Wednesday, December 5
· 2nd grade trip to the Newark Museum
Friday, December 7
· African Dance Residency, 3rd grade
· Arts to Grow Residency, grades 6-8,
2-4 PM
· 3:45, 4:45 Chess clubs at Rue
Sunday, December 9
· KUUMBA DAY at OLG, 1-5 PM
Monday, December 10
· Arts to Grow, 2-4. Make-Up Session. Parents of participating children please take note!
Friday, December 14
· 8:30 AM Community Meeting with Arts to Grow Performance.
· 2:00 PM Arts to Grow Cast Party!
· 3:45, 4:45 Chess clubs at Rue
Monday, December 17
· Board of Trustees Meeting, 7PM Rue Building
Wednesday, December 19
· Half Day of School, 12:30 PM dismissal for staff professional development
Thursday, December 20
· 6th grade to Old Barracks Museum
Friday, December 21
· 3:45, 4:45 Chess clubs at Rue
School Closed for Winter Recess
December 24 – January 1st
You are invited!
6:30
Monday, December 3
Rue Building,
Diane’s Room
Meet Acoma Pueblo Potters
Emma Lewis
and
Delores Lewis
Rsvp to Lynne Shapiro,
201 653-6392
by Friday, November 30
light refreshments will be served
These sisters are daughters of the late, great, master potter, Lucy Lewis of Acoma Pueblo, New Mexico. Lucy Lewis’ lightening pot was on a U.S. postage stamp and her work is in the Smithsonian Museum, among others. Lucy and her children make pots without a wheel, using ancient methods, which the two sisters, Emma and Delores, will discuss in their brief presentation/demonstration. Their pueblo is the oldest, continually inhabited settlement in the United States.

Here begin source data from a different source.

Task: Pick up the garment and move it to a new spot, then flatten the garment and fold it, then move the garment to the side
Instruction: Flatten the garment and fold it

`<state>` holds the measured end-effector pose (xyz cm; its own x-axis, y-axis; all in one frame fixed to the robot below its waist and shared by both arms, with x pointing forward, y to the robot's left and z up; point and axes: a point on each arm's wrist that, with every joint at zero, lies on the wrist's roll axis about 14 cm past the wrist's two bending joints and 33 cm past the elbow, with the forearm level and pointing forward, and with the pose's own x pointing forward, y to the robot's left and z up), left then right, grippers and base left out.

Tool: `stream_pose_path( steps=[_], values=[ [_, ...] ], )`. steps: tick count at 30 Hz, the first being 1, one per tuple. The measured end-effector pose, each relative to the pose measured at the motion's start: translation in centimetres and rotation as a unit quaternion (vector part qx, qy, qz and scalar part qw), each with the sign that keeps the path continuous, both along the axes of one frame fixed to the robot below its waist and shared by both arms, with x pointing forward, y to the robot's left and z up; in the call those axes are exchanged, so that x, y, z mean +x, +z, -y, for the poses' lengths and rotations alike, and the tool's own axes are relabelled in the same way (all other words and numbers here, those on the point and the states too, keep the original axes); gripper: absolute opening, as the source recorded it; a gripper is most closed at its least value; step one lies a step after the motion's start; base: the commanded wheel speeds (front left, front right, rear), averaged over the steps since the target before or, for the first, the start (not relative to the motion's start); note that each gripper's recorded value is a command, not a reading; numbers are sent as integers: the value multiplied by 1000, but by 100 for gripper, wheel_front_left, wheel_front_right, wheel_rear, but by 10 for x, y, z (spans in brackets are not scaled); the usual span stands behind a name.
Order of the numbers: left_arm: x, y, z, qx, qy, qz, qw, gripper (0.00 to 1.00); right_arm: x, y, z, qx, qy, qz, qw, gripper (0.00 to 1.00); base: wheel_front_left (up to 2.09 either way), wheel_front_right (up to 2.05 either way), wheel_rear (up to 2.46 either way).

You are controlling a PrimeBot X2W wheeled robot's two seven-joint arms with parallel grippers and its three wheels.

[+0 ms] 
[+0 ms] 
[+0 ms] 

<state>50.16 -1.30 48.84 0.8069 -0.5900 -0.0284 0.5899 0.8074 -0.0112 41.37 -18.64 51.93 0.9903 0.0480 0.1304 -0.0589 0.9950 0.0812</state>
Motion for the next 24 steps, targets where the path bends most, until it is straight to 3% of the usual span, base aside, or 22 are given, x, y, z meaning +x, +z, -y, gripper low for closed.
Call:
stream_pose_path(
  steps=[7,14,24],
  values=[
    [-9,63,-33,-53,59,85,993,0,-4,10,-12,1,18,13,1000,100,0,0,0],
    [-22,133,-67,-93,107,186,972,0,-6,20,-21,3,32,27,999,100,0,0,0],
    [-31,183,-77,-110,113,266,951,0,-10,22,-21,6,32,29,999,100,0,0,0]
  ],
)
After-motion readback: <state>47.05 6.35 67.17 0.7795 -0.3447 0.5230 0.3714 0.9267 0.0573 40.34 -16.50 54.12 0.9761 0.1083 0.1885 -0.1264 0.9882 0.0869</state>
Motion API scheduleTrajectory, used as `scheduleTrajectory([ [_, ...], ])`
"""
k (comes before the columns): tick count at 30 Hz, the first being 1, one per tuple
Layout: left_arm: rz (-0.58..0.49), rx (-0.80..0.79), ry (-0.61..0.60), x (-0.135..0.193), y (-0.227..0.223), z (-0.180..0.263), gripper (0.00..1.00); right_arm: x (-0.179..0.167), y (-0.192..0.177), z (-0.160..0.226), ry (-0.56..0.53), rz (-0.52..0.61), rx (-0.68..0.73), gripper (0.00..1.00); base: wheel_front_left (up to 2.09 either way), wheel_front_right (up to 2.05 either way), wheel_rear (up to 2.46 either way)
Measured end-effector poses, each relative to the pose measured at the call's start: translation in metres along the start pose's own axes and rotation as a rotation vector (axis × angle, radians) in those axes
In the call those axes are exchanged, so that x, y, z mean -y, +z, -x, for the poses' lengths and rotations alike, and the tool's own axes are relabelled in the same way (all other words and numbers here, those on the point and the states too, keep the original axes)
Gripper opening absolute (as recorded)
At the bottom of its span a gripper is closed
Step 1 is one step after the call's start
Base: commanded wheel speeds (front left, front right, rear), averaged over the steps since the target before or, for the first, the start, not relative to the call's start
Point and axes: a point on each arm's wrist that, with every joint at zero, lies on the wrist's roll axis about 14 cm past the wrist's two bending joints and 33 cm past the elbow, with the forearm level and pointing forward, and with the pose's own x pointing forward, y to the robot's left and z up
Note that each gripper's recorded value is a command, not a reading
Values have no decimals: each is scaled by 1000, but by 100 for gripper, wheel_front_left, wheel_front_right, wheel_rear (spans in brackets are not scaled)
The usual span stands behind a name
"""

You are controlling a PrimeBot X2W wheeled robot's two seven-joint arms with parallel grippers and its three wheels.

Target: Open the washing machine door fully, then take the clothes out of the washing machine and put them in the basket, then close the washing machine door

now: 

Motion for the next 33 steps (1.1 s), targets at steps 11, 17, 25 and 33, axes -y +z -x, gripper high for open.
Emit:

The ladies will have pottery for sale, but be warned, they are not inexpensive! Dolores and Emma are my houseguests; they have come to New Jersey because they were invited to participate in an exhibition at Montclair University Art Museum.

A Note from the Library
A HUGE thank you to the PTSO and all the families who supported the Scholastic Book Fair! As a result of your hard work and generosity, the Elysian Library has received a brand-new 52 volume set of books about the United States (including DC and Puerto Rico). The fifth grade, in particular, will make excellent use of these books. In addition, we have a new six-volume set of science books, The Earth and Physical Sciences. These will be of most interest to the Middle School.
Stop by and see what’s new in the library!!! Thank you everyone!
Lynne Kluepfel, Librarian
Good News! Max Tamarkin and two other Hoboken students won the first place team trophy in the 6th grade division of the NJ State Elementary School Chess Championship on Sunday, Nov. 18th.